Quizás el dato más diciente es el que habla de los grupos responsables del desplazamiento y que ubica a los paramilitares como los responsables del 37% de tales casos; mientras las FARC son los responsables en el 29,8% y el ELN en el 3%.
El porcentaje restante es atribuido al Ejército oficial o no ofrece una respuesta clara al respecto.

A Bogotá en los dos primeros meses del año han llegado 10 mil desplazados, que se suman a los más de 600 mil que sobreviven difícilmente en la capital del país.
Las mal llamadas “minorías étnicas “ afroamericanas e indígenas figuran entre los sectores de población más afectados por el conflicto político militar que se vive en la nación. El 17% de la población desplazada es de origen afroamericano o negro y a esto debe agregársele que los ingresos económicos de este sector son 3 veces inferiores al del resto de los colombianos y el 76% se encuentra en la pobreza absoluta.

En los años de gobierno del actual presidente se han asesinado más de 600 miembros de comunidades indígenas, lo que da un promedio de un indígena asesinado cada tres días en el territorio nacional. Si le sumamos a este factor el desplazamiento forzado que han sufrido decenas de comunidades en regiones como la Sierra Nevada de Santa Marta, el Chocó, Nariño, Antioquia y el despojo que se ha hecho de sus tierras ancestrales, se tendrá el resultado trágico de lo que ha significado para estos grupos de población la seguridad democrática y la presencia de los grupos armados legales e ilegales en sus comunidades.

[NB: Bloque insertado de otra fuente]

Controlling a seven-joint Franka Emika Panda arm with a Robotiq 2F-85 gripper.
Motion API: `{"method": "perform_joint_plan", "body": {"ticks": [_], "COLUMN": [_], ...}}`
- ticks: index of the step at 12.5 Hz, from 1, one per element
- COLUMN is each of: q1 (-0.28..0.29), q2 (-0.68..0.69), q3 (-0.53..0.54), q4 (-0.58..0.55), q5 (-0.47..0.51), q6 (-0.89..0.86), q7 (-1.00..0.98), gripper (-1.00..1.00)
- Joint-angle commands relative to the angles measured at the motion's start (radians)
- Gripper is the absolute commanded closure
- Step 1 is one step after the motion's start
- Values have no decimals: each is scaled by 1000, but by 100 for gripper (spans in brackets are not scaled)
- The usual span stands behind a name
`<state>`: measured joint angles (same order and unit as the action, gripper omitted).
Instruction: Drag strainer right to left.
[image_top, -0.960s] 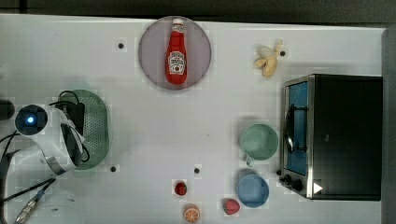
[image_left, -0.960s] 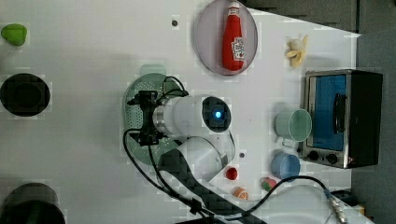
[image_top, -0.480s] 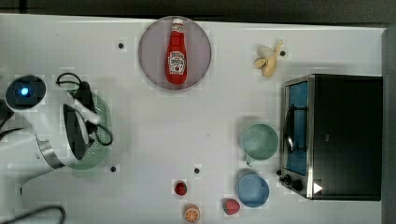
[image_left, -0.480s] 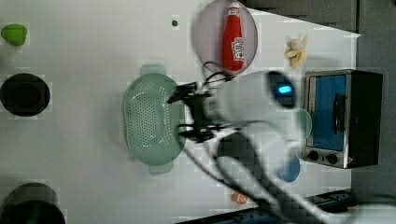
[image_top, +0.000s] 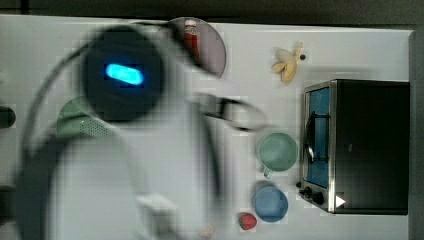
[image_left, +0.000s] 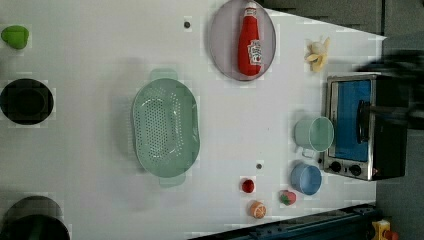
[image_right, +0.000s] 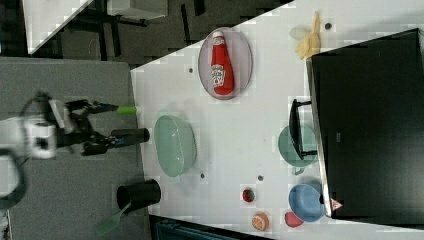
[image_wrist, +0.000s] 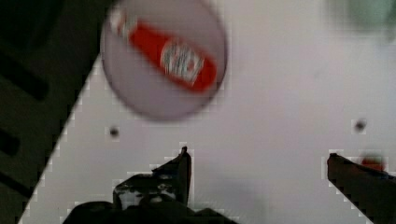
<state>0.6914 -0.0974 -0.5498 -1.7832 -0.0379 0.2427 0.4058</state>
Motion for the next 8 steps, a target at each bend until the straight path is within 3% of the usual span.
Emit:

Una muestra trágica de esta alianza es el llamamiento a juicio que ha hecho la Fiscalía de 15 militares del Ejército oficial involucrados en la matanza de ocho adultos y tres niños en la población de San José de Apartadó (Antioquia) cometida en 2005 en compañía de los “paras“ de “Don Berna” uno de los principales jefes de esos grupos en el país. El llamamiento a juicio se hizo gracias a la confesión de uno de los paramilitares autores de la masacre, quien narró, incluso, en forma detallada la forma como mataron a los niños. Lo peor del caso es que la Comunidad de San José, es una Comunidad de Paz que se había declarado neutral en el conflicto y para la cual la Corte Interamericana de Justicia había pedido al Estado Colombiano medidas de protección especiales.

Algunos grupos paramilitares están operando en zonas de frontera con Venezuela y es muy probable que sus incursiones criminales en el territorio del país vecino sirvan de combustible para crear nuevas crisis diplomáticas y enfrentamientos internacionales que faciliten la desestabilización del gobierno Chavista, meta que es una de las prioridades de la política de los Estados Unidos en América Latina.